Extraction of duckweed or algal bloom covered water using the SEM-Unet based on remote sensing

Seasonal or interannual coverage of water by duckweed or algal bloom (DAWs) can severely impair water reoxygenation and lead to black and odorous water (BOW) under extreme conditions. Effective monitoring of DAWs is crucial for environmental management. Few methods can efficiently extract DAWs in complex landcover environments due to high model complexity and large parameter sizes, with most studies focusing on 2m resolution GF2 imagery and limited research exploring higher-resolution data for DAWs detection. To address these limitations, this study optimizes both the input data and model architecture.
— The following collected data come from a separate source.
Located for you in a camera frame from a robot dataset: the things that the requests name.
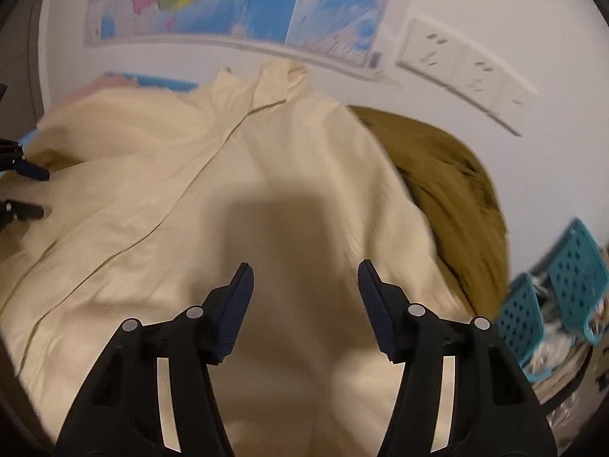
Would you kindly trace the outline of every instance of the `teal plastic basket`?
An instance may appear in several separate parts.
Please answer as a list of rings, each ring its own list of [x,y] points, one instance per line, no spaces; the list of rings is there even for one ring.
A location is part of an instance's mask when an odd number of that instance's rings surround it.
[[[563,325],[596,345],[603,332],[594,334],[590,320],[609,285],[609,271],[599,247],[580,219],[567,230],[546,273],[552,283]]]
[[[523,273],[512,283],[512,292],[501,307],[495,328],[519,365],[527,364],[544,337],[543,317],[528,273]],[[551,370],[538,375],[525,371],[531,382],[543,380],[550,374]]]

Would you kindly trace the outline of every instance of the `world map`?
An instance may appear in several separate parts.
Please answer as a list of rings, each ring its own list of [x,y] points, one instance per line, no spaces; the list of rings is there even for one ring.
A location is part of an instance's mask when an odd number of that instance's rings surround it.
[[[211,35],[301,48],[363,67],[387,0],[90,0],[86,43]]]

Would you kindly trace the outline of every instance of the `white wall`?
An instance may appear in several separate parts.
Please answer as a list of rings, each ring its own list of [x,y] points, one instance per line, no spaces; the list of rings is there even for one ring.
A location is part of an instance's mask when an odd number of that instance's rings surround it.
[[[47,102],[107,70],[201,82],[212,80],[221,67],[252,77],[269,59],[263,53],[197,44],[85,50],[87,2],[45,0],[40,72]],[[468,144],[497,187],[510,230],[513,275],[534,265],[574,216],[606,244],[609,28],[592,0],[413,0],[408,16],[417,14],[458,30],[537,88],[540,96],[525,137],[514,137],[469,103],[394,66],[387,72],[401,87],[317,67],[311,67],[312,81],[344,103],[418,118]]]

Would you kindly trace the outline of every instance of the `white outlet plate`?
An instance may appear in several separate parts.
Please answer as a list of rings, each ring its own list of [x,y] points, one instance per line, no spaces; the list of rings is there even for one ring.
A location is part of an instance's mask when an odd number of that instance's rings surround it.
[[[450,86],[462,96],[489,109],[504,80],[503,68],[491,57],[468,46],[459,60]]]
[[[455,35],[417,18],[398,65],[448,84],[463,50],[464,43]]]
[[[523,135],[526,116],[536,97],[537,92],[533,88],[507,74],[503,88],[491,106],[491,115]]]

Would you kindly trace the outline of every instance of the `map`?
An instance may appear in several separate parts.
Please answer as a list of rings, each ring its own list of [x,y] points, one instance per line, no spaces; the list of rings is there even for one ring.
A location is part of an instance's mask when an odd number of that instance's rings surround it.
[[[271,42],[368,64],[387,0],[90,0],[85,41],[150,35]]]
A new feature set, ASGI, which combines CIE color features-hue angle (alpha), slope (S), and green index (GI)-was developed to enhance the differentiation between DAWs and other land cover types. Two datasets, comprising 7825 images (512 x 512 pixels) from high-resolution (0.25m) remote sensing data, were constructed using both RGB and ASGI features. A lightweight SEM-Unet model was then proposed, demonstrating high-precision recognition in complex land cover backgrounds. The inclusion of the scSE attention module within the MobileNetV2-Unet architecture further improved segmentation performance. Additionally, the use of DropPath regularization combined with DiceLoss and Focal Loss significantly enhanced the model's generalization capability and addressed class imbalance. Experimental results show that using ASGI as input data significantly improved accuracy (83.97%) and F1 score (81.95%). Compared to existing models, SEM-Unet achieved excellent recognition performance while maintaining a compact size (15.4 MB). The SEM-Unet model was validated in the eutrophic Haihe River basin for DAWs extraction and BOW detection, achieving an overall accuracy of 85.11%. With a false positive rate of 27.27% and a false negative rate of 4%, the model demonstrated strong generalization ability and practical applicability across different areas. These results suggest that SEM-Unet has the potential for largescale, efficient remote sensing monitoring of DAWs, and can also provide a remote sensing detection method for BOW in eutrophic or organic-rich basins, demonstrating significant potential for broader applications.